Data Science in Astrophysics
The summer after junior year, I was advised to do something that would look good on a college application. After researching programs in my area, I found the Science Internship Program (SIP) through UCSC, which described itself as an eight week opportunity for select participants to gain real research experience under the mentorship of UCSC faculty. After applying, I was accepted into an astrophysics project under the mentorship of Dr Olivier Hervet. My task was to create a tool that could automatically obtain, process, display, and store astrophysical data.
Going into this project, I had very minimal programming experience, no knowledge of data science or statistics, and no knowledge of the scientific context for my data. Over the course of the eight week program, I taught myself how to program, made a series of python scripts that could be executed in order to accomplish the task, and learned enough of the science behind the Active Galactic Nuclei Markarian 421, Cherenkov Radiation, and the VERITAS telescope array in Arizona to present my tool to the UCSC Department of Astrophysics.
However, my code was not robust enough to handle all the possible situations that could come up during the process. It was full of architectural and design mistakes, as well as many bugs. While I had technically written code that could accomplish the given task, the use of the tool couldn’t be encapsulated in a shell script, run daily, and expected to work. One major problem was that since I had a seperate python script for each step of the proccess, I managed state by reading, writing, and editing .csv files. While the program was over, I volunteered my time through the rest of my senior year to improve my application such that it was actually useful.
In the second version of the application, I drew on all of my prior experience, as well as the knowledge I was gaining in the Introductory and AP Computer Science classes I was taking. I rebuilt the application from the ground up, using a much more modular, flexible, design. By having a single program, I was able to manage state in RAM instead of on the HDD, which made everything significantly easier and faster. Furthermore, I rewrote my algorithms to adhere to fundamental programming ideas and went deeper into the pandas library to write code that was inline with how it was supposed to be used instead of scrappy, hacked solutions. After another ten months of work, I produced a tool that was robust, flexible, easily debuggable, and could be used with a single shell command.

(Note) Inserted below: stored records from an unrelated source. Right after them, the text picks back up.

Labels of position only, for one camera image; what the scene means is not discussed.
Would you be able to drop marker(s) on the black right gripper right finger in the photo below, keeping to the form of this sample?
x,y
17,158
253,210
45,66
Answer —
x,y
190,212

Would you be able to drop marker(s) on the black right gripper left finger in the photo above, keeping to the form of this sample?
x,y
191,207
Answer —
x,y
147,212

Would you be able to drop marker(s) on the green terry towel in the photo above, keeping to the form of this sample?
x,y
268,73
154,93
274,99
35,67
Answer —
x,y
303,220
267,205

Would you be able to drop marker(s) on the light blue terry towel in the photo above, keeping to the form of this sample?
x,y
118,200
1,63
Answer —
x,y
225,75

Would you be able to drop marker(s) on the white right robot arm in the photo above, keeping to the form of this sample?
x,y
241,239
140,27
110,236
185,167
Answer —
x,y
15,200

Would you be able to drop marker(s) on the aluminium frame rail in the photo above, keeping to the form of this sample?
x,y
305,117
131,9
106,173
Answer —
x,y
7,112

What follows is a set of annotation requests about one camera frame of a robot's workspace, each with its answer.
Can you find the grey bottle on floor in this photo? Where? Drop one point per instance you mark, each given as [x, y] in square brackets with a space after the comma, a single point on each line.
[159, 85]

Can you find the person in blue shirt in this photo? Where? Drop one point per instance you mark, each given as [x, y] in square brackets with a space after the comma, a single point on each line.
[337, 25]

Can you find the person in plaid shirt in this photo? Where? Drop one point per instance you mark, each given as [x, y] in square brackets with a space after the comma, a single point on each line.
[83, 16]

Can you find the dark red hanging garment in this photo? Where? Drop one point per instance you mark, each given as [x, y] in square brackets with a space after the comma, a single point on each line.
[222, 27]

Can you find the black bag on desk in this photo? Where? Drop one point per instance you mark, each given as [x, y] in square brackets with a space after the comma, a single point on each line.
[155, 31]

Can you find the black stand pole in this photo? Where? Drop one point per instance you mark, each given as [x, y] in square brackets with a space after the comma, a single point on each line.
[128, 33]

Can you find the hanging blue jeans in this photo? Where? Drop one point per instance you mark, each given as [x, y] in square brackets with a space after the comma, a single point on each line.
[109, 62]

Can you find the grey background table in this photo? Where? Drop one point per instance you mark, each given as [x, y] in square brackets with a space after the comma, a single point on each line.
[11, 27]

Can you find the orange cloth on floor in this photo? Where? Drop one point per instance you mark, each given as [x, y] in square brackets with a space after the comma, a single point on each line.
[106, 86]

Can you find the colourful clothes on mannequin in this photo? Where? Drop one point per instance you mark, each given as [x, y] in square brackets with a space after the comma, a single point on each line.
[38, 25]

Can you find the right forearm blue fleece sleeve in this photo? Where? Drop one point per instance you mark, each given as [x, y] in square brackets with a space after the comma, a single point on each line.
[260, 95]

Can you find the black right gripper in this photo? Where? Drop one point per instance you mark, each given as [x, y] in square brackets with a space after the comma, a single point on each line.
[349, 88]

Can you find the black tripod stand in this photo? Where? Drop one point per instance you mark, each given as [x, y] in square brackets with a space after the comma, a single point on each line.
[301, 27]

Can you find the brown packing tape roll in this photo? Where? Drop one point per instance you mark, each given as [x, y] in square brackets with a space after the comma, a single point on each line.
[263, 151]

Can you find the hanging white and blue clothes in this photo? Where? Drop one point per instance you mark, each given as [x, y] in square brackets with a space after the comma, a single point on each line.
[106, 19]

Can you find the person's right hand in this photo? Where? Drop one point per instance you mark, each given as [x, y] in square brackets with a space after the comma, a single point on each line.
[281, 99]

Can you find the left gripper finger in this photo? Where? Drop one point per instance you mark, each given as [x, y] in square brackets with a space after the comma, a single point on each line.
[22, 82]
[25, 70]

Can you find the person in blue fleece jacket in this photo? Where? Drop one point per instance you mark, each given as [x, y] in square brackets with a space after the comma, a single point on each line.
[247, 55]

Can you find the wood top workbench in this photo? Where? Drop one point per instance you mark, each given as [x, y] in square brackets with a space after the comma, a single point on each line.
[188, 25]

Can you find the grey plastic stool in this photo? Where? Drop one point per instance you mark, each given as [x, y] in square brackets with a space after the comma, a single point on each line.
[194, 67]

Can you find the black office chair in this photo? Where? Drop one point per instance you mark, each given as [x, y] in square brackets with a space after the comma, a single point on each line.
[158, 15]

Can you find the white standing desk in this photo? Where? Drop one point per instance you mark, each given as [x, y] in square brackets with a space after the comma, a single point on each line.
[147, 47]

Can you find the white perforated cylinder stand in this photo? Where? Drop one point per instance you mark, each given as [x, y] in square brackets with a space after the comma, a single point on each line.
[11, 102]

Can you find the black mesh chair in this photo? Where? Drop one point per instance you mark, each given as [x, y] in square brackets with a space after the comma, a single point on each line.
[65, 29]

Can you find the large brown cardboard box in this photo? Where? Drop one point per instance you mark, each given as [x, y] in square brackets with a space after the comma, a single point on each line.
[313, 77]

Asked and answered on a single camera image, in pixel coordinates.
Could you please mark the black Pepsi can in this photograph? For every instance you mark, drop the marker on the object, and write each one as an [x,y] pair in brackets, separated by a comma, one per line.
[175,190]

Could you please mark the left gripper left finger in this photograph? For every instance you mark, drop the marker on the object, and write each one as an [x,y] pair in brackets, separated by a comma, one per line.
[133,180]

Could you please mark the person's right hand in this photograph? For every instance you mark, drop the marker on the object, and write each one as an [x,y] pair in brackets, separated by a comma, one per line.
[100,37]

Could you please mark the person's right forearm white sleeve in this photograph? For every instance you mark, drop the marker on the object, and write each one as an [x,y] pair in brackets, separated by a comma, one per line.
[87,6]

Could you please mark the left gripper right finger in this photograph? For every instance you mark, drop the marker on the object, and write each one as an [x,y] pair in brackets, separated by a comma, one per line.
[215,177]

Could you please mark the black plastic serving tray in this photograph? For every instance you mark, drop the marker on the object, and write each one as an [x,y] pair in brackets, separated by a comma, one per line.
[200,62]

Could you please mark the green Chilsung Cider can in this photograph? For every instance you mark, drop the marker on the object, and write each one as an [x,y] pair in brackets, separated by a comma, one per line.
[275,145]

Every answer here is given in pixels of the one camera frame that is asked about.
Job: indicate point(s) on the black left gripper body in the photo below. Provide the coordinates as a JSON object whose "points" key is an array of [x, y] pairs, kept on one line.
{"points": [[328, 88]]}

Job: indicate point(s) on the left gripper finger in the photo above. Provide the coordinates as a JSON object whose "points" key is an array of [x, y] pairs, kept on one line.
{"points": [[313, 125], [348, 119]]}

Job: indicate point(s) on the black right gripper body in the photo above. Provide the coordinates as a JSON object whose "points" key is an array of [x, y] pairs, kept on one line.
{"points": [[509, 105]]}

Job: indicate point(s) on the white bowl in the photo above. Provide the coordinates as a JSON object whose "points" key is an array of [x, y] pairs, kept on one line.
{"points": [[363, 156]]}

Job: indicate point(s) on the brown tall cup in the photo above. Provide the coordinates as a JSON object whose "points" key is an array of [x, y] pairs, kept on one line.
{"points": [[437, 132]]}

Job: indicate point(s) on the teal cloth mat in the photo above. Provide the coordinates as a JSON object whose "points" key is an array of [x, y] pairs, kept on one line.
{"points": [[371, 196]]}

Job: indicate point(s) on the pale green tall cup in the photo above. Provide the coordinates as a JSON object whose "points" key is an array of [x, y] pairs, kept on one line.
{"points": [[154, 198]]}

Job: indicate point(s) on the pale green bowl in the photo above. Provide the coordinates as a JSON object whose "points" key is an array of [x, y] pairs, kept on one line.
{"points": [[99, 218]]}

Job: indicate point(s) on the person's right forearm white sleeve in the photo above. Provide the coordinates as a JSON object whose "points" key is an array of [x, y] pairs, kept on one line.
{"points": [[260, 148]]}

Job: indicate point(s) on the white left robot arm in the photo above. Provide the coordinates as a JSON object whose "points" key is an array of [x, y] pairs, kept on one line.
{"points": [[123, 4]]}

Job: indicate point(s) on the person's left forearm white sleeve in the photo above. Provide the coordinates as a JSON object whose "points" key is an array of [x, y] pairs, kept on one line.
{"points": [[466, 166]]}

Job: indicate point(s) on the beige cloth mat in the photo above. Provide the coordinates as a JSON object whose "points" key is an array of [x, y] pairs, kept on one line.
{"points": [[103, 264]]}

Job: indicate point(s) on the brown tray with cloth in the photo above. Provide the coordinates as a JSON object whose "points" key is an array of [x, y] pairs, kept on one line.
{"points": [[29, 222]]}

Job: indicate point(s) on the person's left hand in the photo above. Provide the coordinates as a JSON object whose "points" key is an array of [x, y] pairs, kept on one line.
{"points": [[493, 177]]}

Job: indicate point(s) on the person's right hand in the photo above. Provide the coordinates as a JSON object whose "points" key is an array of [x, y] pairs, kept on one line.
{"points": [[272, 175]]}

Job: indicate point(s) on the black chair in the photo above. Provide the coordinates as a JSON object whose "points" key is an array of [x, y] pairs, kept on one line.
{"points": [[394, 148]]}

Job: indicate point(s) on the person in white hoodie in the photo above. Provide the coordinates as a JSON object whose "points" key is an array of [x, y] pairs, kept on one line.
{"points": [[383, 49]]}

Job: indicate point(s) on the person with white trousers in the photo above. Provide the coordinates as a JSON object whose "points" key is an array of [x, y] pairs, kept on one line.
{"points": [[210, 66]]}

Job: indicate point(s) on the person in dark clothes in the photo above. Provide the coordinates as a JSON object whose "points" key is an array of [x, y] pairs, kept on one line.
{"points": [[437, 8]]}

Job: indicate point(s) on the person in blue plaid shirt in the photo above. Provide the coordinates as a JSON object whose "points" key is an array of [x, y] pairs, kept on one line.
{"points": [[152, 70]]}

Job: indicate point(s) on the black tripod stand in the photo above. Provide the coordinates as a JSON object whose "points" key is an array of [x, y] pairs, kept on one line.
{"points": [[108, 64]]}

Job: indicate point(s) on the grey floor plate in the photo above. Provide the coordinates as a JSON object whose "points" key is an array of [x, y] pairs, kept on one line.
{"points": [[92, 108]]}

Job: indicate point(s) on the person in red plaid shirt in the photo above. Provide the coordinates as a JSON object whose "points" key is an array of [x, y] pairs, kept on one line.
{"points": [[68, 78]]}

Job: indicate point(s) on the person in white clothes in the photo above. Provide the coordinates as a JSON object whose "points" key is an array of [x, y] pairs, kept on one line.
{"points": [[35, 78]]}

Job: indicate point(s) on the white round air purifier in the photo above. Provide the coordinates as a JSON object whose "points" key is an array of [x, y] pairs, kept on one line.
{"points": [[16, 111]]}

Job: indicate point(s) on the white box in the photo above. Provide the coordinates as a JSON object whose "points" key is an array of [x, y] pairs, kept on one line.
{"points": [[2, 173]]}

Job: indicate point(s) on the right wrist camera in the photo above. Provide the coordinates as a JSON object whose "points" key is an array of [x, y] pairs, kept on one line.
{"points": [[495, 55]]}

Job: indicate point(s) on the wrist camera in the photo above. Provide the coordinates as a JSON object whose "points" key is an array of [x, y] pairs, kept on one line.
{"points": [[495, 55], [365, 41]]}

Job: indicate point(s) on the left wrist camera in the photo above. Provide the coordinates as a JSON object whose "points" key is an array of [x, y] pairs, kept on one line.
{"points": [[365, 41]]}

Overall, I grew technically far beyond my AP Computer Science class, learning a variety of industry standard tools, as well as what it takes to build real software. The first great challenge I faced was that since I started with almost zero knowledge, my early design decisions were terrible and caused a lot of pain. Later in the project, I had to deal with how the in house tooling used to analyze the electrical data from the telescope was not designed to be used by a computer. Simple manual tasks like “wait for the analysis to finish and see if it worked”, were complicated to automate. My program had repeatedly search for various output files, as well as read and parse the autogenerated plaintext output. After gathering information like a human, it finally had to make a decision about the best way to proceed. I wanted my program to be robust enough that no matter what happened with the code I didn’t write running on hardware I didn’t control, my code would at least fail cleanly without crashing or corrupting existing data.